What is expected:
In the records that follow, the lines from the one containing "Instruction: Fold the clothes" to the one containing "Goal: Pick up", inclusive, are to be given again exactly.

Top of Records

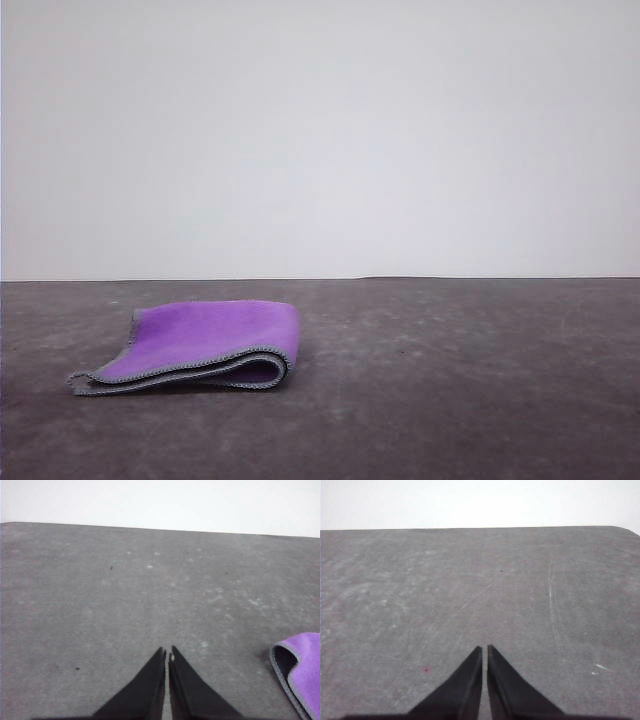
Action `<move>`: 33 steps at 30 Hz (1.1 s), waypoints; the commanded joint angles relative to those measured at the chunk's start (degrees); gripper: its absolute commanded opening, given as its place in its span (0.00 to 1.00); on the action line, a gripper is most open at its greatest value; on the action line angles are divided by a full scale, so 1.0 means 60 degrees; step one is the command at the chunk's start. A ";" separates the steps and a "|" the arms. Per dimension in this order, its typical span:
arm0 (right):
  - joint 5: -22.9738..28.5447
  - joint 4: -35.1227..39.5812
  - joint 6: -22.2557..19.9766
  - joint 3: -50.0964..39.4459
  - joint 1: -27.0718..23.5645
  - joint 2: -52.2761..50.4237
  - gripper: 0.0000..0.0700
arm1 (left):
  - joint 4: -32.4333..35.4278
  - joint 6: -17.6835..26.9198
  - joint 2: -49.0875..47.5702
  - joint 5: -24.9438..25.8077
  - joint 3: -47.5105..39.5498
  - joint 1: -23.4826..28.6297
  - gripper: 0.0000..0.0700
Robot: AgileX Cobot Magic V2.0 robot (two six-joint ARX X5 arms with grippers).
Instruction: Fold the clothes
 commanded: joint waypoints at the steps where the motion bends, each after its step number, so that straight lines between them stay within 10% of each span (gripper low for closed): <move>1: -0.0011 0.0124 -0.0094 -0.0044 -0.0004 -0.0004 0.02 | -0.0055 0.0087 -0.0011 -0.0022 -0.0189 0.0011 0.00; 33: -0.0011 0.0124 -0.0095 -0.0044 -0.0004 -0.0004 0.02 | -0.0055 0.0087 -0.0011 -0.0022 -0.0189 0.0011 0.00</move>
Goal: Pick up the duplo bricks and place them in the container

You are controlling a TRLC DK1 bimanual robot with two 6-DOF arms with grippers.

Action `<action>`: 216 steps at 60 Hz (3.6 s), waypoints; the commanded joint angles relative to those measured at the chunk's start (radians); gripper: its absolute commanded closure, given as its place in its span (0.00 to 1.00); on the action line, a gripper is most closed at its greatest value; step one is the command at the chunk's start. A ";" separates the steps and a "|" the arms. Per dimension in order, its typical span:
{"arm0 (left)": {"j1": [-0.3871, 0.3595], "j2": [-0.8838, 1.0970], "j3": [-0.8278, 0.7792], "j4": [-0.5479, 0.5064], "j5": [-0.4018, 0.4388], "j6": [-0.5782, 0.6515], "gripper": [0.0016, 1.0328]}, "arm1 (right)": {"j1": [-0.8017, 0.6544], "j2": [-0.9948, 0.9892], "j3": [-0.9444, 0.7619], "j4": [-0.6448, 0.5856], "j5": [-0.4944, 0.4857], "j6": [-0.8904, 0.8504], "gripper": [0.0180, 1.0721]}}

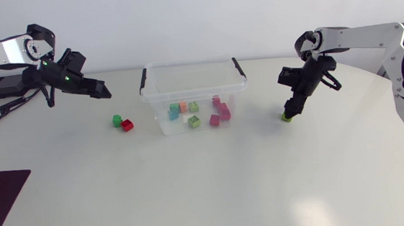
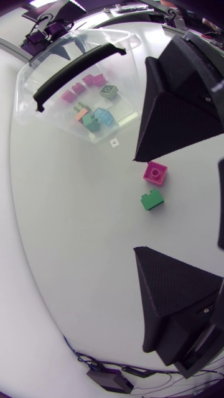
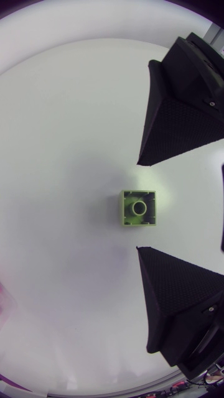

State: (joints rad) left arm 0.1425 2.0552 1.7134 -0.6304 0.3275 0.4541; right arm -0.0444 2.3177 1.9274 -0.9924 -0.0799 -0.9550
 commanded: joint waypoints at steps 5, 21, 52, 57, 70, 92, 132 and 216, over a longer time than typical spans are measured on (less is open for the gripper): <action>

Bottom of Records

Result for this task:
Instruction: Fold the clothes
 commanded: joint waypoints at the steps where the motion bends, each after its step number, so that straight lines between them stay within 10% of each span (gripper low for closed): <move>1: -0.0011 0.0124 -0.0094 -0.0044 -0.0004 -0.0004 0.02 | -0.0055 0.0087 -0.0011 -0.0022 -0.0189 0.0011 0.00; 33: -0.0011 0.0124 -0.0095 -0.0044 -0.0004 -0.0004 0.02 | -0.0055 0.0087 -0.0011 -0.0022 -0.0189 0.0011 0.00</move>
Goal: Pick up the duplo bricks and place them in the container

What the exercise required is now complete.